● **Try it**:
Output exactly the lines below, starting with the line that has "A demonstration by" and going on through the line that has "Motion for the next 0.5", both included, and no other lines.

Records excerpted from a collection:
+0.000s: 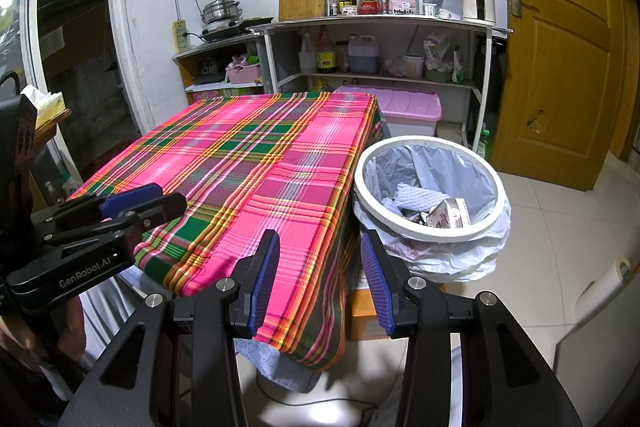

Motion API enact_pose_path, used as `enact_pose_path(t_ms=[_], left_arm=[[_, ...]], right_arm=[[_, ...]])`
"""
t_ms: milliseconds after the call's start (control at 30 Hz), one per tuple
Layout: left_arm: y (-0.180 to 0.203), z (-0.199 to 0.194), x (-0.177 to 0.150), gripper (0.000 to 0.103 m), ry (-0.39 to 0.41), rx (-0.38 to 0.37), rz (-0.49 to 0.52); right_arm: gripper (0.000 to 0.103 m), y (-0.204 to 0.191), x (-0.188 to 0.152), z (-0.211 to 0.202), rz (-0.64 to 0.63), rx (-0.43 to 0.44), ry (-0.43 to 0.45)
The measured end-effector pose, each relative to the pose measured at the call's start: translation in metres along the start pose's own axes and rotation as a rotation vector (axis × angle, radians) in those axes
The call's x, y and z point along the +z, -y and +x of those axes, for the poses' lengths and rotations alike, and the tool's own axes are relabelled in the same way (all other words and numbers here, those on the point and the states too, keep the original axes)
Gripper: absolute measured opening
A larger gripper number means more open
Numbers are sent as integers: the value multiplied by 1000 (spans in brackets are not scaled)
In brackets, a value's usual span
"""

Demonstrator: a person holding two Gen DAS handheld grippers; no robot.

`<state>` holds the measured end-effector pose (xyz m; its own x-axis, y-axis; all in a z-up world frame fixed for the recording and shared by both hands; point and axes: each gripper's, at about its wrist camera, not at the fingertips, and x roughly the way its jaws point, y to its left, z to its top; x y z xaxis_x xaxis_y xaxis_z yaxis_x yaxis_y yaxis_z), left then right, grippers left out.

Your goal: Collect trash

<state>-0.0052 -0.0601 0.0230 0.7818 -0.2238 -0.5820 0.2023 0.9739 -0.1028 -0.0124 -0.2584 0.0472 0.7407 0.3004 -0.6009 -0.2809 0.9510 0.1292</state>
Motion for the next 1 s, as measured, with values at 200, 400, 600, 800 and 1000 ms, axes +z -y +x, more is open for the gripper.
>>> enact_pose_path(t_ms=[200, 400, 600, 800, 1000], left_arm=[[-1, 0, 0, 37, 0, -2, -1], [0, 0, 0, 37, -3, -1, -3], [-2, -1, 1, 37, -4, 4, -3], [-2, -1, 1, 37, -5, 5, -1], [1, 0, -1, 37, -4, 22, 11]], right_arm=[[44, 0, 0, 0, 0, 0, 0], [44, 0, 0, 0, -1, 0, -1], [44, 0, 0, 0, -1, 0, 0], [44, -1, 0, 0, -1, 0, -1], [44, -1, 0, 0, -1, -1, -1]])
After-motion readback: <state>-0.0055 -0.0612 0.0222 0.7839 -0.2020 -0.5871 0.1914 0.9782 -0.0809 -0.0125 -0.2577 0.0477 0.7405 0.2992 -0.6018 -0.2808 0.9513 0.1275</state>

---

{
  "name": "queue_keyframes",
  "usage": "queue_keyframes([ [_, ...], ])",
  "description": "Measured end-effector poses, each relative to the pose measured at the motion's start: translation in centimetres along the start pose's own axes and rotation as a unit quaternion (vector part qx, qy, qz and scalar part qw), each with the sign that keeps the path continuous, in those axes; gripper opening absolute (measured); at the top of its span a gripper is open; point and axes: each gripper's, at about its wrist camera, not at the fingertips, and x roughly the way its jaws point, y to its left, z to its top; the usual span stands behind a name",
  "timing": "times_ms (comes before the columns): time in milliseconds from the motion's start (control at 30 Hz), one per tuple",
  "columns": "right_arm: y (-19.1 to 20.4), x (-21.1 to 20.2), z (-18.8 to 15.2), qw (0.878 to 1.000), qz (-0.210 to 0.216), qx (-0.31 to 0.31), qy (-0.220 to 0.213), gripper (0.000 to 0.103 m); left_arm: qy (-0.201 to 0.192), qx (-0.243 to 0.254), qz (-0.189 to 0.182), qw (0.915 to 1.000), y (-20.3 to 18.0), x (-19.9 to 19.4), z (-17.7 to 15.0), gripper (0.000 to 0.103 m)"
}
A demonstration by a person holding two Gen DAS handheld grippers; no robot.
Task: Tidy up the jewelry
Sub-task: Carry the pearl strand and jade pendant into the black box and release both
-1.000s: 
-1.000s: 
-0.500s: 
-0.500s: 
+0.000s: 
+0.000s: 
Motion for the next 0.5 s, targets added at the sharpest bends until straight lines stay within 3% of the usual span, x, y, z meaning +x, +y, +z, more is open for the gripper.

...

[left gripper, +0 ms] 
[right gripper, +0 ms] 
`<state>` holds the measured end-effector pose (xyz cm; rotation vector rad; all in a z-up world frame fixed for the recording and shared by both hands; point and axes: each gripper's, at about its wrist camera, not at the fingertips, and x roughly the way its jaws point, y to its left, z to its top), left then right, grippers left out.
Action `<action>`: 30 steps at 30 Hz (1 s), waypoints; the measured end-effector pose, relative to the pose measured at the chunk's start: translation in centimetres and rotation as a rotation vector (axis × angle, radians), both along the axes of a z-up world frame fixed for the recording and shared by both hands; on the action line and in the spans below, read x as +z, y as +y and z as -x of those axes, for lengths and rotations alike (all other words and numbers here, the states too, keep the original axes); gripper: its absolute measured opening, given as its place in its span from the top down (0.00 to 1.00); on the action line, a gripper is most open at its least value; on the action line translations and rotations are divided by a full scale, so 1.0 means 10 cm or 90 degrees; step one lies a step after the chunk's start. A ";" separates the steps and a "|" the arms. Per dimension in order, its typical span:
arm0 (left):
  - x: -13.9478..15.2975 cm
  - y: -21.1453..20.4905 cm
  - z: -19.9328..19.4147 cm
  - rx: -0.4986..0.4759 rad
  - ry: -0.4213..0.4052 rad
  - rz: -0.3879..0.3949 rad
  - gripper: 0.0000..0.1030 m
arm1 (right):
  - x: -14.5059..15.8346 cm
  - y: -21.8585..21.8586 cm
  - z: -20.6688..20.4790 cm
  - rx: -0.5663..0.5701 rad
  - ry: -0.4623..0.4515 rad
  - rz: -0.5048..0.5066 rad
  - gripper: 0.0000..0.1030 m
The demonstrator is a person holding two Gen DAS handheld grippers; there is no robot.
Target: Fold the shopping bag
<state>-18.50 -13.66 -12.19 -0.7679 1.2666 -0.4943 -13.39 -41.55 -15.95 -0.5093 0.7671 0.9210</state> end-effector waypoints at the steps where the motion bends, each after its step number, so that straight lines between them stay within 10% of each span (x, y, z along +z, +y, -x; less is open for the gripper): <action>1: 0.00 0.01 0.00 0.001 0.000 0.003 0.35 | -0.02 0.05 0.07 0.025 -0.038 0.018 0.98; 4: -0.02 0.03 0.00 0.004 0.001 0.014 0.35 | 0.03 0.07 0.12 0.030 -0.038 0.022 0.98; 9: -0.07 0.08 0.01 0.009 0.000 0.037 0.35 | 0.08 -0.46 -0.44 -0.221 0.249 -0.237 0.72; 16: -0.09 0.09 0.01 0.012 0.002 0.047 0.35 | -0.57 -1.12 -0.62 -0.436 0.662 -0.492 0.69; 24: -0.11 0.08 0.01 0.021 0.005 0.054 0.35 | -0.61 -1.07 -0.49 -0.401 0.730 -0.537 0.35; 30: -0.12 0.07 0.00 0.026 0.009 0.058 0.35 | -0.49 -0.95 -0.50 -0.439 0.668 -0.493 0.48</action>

● **Task response**:
A demonstration by a person holding two Gen DAS handheld grippers; no robot.
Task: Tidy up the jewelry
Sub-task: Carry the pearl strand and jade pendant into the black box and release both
-1.000s: 
-1.000s: 
-0.500s: 
-0.500s: 
+0.000s: 
+0.000s: 
Motion for the next 0.5 s, targets added at the sharpest bends until straight lines stay within 3% of the usual span, x, y, z meaning +x, +y, +z, more is open for the gripper.

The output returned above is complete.